About this exercise: Below are the records. Retype, exactly, the lines from the first through the line with "Q: Mark one or more points on the right black", and leave out the pictures.
*** Given entries Section Begins ***
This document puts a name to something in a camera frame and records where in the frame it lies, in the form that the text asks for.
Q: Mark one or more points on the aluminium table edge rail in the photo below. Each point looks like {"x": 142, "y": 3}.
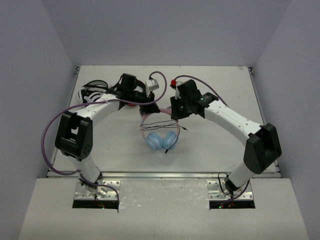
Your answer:
{"x": 166, "y": 175}

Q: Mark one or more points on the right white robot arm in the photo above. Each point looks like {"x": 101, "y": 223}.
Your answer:
{"x": 261, "y": 142}

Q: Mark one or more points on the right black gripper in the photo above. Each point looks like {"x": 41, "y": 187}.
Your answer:
{"x": 175, "y": 113}

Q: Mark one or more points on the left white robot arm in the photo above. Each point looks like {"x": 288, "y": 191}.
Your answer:
{"x": 96, "y": 101}

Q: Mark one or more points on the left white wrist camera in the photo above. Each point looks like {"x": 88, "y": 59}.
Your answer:
{"x": 151, "y": 85}

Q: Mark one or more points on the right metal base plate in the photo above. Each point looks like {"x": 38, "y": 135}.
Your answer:
{"x": 218, "y": 192}

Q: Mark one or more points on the red black headphones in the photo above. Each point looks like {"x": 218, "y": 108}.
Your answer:
{"x": 137, "y": 93}

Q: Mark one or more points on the metal base plate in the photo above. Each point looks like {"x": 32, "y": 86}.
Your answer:
{"x": 105, "y": 192}
{"x": 218, "y": 192}

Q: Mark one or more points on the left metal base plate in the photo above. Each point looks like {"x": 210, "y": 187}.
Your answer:
{"x": 105, "y": 192}

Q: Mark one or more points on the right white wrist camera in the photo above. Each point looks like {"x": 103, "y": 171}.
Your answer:
{"x": 174, "y": 84}

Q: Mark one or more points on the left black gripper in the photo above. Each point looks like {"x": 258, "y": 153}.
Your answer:
{"x": 147, "y": 106}

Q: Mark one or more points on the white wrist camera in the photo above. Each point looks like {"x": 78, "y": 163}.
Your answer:
{"x": 151, "y": 85}
{"x": 174, "y": 84}

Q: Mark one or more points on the white black headphones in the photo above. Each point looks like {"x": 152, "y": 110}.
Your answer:
{"x": 91, "y": 91}
*** Given entries Section Ends ***
Output of the exercise:
This document puts a name to something in a camera frame and records where in the frame it lies, in the form that the text asks for.
Q: Mark one or more points on the aluminium table edge rail in the photo below. Each point looks like {"x": 142, "y": 3}.
Your answer:
{"x": 166, "y": 175}

Q: Mark one or more points on the right white robot arm in the photo above. Each point looks like {"x": 101, "y": 223}.
Your answer:
{"x": 261, "y": 142}

Q: Mark one or more points on the right black gripper in the photo above. Each point looks like {"x": 41, "y": 187}.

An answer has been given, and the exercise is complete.